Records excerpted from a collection
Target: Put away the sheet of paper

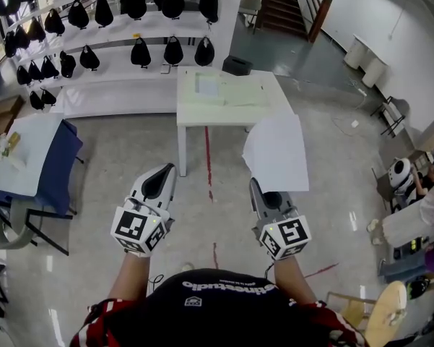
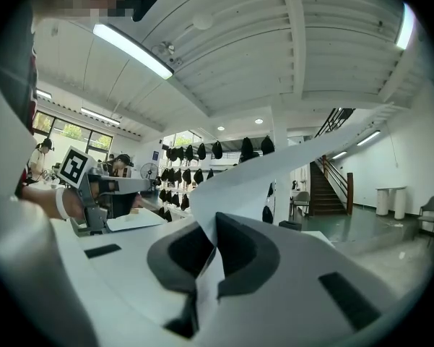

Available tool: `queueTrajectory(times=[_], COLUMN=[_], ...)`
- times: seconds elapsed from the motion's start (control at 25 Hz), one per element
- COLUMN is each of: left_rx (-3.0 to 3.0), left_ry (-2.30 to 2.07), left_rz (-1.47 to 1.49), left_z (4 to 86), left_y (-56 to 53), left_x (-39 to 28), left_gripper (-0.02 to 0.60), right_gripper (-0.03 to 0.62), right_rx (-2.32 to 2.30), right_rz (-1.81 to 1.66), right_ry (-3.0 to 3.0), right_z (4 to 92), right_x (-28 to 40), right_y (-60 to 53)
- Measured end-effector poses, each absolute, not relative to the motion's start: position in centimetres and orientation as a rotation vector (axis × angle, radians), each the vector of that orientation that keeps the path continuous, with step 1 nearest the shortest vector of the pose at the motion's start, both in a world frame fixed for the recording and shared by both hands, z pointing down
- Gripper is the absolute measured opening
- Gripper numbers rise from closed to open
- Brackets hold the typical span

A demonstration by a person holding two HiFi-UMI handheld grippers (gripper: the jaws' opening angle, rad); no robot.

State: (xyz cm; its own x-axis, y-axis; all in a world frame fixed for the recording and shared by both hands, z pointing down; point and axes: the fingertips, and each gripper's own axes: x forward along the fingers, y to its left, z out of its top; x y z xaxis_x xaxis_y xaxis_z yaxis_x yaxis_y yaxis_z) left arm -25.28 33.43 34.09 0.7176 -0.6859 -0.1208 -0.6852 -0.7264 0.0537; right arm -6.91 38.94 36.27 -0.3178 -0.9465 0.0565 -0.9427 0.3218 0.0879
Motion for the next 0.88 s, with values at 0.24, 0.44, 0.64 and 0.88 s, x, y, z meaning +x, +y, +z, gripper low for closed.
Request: queueTrajectory(times=[0.24, 0.44, 0.64, 0.88], left_rx=[2.913, 2.915, 2.911, 2.914], left_ry=[-1.14, -1.125, -1.115, -1.083], left_rz=[-0.205, -0.215, -0.234, -0.239], left_z=[34.8, 35.1, 35.2, 35.8], left_y=[31.8, 30.8, 29.7, 28.9], left_x=[-27.0, -27.9, -28.5, -27.6], left_gripper=[0.005, 0.005, 0.005, 0.005], right_gripper=[0.003, 0.003, 0.003, 0.003], right_rx=[1.791, 1.809, 1.815, 1.845], right_rz=[-0.048, -0.041, -0.045, -0.029], right_ry=[-2.461, -2.435, -2.41, -2.383], right_z=[36.8, 37.2, 37.1, 37.5], right_x=[-8.7, -9.4, -9.7, -8.5], right_y=[37.6, 37.3, 36.8, 36.3])
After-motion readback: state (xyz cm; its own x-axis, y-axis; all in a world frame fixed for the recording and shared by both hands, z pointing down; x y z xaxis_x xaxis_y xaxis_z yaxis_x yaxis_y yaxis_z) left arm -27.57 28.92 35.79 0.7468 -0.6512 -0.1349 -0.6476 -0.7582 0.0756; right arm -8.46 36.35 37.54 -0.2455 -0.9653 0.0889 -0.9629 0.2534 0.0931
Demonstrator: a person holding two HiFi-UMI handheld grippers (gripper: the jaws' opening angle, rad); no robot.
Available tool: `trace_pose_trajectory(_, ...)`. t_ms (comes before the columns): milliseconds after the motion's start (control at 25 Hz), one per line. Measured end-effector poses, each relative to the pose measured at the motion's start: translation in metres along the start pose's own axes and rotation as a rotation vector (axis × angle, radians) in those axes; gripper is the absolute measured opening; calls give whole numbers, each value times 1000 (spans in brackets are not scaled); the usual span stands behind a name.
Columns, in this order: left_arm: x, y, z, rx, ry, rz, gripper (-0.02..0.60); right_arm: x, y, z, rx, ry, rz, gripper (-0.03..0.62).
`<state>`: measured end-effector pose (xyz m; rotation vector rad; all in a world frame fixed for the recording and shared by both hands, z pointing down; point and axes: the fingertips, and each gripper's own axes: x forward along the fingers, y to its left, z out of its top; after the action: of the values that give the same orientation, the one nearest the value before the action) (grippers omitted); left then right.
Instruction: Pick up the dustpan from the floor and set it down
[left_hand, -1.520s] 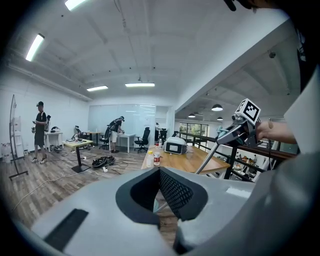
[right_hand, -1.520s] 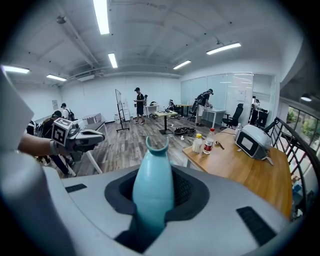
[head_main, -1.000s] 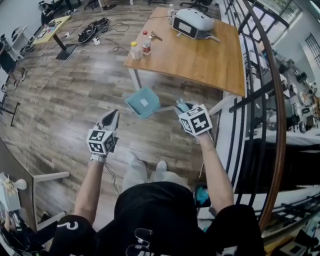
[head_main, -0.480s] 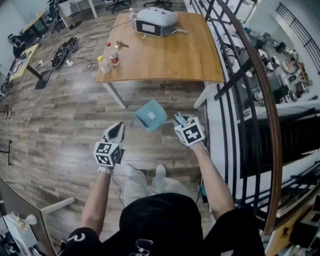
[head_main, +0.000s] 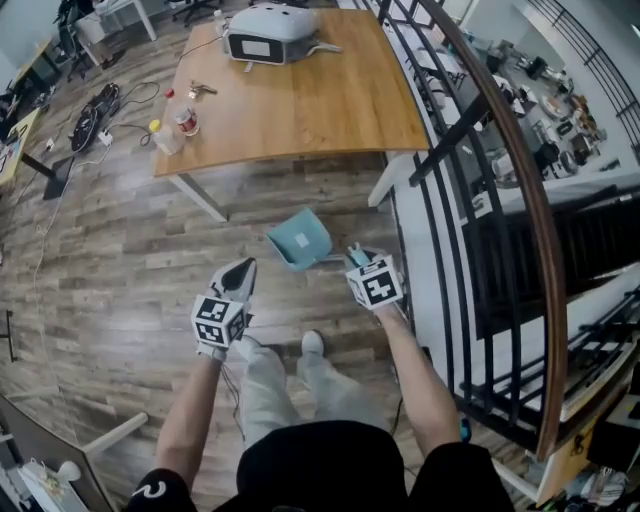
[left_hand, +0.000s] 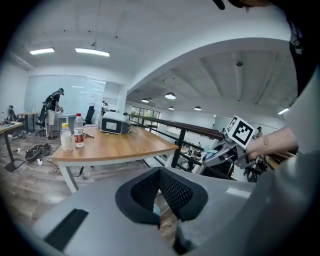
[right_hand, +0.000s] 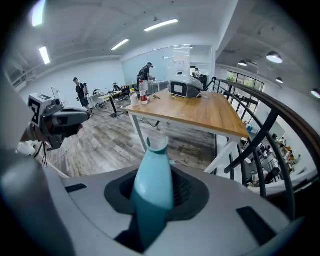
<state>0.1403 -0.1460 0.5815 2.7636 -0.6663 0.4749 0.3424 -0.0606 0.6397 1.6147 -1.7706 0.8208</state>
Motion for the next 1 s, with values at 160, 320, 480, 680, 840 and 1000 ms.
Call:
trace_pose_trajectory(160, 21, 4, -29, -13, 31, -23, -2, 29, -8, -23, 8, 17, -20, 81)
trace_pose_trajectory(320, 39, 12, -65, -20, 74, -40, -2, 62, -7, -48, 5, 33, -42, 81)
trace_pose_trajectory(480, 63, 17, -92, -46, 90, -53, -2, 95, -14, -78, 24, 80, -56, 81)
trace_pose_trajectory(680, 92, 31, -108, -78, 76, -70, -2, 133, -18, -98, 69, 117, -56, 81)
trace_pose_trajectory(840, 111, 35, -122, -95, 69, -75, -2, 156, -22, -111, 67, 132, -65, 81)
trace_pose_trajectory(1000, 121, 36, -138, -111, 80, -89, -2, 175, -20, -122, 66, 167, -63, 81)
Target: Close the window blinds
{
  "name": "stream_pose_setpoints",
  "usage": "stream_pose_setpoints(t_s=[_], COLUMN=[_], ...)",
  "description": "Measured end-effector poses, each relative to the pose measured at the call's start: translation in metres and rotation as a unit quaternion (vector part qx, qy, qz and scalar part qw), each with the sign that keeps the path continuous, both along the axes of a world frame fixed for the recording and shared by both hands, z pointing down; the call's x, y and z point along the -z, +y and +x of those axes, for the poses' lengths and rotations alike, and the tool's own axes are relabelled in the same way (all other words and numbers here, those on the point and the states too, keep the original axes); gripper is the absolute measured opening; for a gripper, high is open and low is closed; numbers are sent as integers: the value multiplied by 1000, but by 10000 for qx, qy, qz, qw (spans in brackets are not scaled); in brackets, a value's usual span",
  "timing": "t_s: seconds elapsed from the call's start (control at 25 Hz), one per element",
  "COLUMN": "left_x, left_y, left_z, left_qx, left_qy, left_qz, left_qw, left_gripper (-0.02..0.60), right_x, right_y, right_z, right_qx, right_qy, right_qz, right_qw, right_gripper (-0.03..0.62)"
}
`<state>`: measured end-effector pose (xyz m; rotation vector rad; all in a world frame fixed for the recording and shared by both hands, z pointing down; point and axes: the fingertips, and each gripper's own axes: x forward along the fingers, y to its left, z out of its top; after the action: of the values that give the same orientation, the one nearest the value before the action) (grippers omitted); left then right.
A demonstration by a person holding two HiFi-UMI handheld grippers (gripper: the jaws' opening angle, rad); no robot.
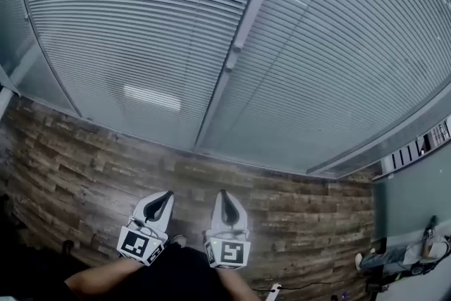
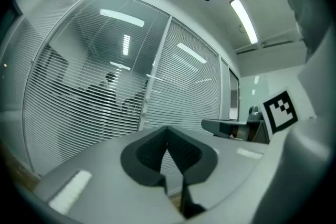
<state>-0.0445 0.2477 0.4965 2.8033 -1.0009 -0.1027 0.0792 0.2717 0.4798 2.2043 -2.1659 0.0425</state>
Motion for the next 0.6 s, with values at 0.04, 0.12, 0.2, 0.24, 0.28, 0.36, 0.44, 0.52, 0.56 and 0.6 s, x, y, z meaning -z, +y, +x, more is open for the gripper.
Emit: stream_pose_setpoints(t_s=[0.04, 0.12, 0.2, 0.24, 0.28, 0.36, 0.44, 0.52, 0.56, 0.6], left_x=[2, 7, 11, 13, 15, 16, 16, 16, 14, 11], left_y=[3, 6, 7, 8, 9, 10, 10, 10, 9, 7], left_z=[2, 6, 10, 12, 13, 15, 17, 19, 19, 18], left_qx=[-45, -97, -89, -53, -4, 63, 41, -49, -87, -107], left_qy=[-31, -82, -156, -192, -213, -208, -159, -106, -116, -147], left_qz=[64, 175, 361, 455, 514, 528, 463, 379, 337, 307], left_qw=[10000, 9998, 9992, 9988, 9985, 9984, 9988, 9992, 9993, 9994], left_gripper=[0, 0, 0, 0, 0, 0, 0, 0, 0, 0], right_x=[1, 3, 5, 4, 2, -1, -3, -3, -4, -5], right_y=[1, 2, 2, 2, 3, 3, 2, 2, 2, 0], right_z=[2, 4, 3, 2, 1, -1, -1, -1, -2, -3], right_qx=[-24, -62, -58, -38, -11, 39, 46, -13, -41, -47], right_qy=[26, 103, 174, 186, 173, 122, 102, 95, 89, 78], right_qz=[7, 32, 45, 32, 8, -36, -57, -27, 0, 13], right_qw=[10000, 9999, 9998, 9998, 9998, 9999, 9999, 10000, 10000, 10000], right_gripper=[2, 2, 2, 2, 2, 2, 2, 2, 2, 1])
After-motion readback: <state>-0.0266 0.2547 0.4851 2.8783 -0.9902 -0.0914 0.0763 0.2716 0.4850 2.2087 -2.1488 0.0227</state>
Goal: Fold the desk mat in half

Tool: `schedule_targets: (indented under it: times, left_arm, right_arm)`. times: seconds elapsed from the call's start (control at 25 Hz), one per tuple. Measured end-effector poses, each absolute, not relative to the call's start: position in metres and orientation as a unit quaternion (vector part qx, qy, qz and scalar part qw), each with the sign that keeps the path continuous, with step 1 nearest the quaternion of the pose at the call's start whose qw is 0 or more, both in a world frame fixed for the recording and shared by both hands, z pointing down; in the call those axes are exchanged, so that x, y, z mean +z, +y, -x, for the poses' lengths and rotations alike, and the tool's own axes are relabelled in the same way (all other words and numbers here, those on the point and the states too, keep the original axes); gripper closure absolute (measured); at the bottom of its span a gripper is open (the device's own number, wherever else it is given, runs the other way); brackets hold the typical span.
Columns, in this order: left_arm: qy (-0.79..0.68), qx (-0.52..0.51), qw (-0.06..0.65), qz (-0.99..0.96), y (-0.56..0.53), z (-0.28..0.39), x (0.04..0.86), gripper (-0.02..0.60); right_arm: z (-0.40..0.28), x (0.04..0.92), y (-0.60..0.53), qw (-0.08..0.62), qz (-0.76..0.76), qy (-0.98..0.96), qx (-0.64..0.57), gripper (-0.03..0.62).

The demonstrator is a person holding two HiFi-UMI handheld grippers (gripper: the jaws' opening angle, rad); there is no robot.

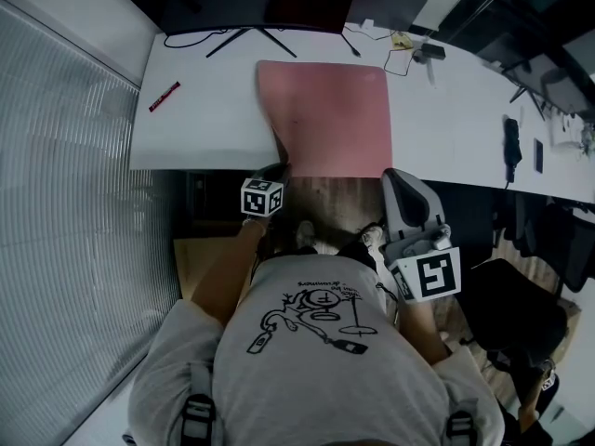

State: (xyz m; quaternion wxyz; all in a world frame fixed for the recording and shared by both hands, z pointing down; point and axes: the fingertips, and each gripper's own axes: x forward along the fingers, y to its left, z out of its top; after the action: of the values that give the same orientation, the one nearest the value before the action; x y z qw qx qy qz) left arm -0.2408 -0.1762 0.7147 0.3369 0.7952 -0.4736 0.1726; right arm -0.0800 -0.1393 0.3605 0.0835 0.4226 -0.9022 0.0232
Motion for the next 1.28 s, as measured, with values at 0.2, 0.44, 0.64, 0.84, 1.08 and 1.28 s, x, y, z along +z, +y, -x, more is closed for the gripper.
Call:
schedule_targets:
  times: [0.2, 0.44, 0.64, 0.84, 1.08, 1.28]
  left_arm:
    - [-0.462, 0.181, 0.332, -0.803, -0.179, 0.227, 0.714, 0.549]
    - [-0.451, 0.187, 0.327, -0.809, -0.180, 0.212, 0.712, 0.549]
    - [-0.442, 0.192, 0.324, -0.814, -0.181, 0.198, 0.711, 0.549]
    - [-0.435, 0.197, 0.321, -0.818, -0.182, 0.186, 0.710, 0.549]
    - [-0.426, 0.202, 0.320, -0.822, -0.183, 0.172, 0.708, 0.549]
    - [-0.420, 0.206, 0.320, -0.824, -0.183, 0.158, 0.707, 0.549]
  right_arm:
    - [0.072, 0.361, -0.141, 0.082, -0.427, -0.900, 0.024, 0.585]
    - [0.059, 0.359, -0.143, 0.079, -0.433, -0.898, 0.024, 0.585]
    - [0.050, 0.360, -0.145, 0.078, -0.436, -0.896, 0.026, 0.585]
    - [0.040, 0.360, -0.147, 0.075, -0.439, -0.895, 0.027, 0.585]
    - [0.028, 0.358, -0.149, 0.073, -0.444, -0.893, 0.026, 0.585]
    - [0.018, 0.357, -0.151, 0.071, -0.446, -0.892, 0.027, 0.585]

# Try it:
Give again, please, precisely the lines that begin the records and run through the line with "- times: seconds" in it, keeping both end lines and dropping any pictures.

# Answer space:
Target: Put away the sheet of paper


Available tool: `queueTrajectory(times=[_], COLUMN=[_], ...)`
- times: seconds elapsed from the motion's start (control at 25 Hz), one per element

The output has been given in full.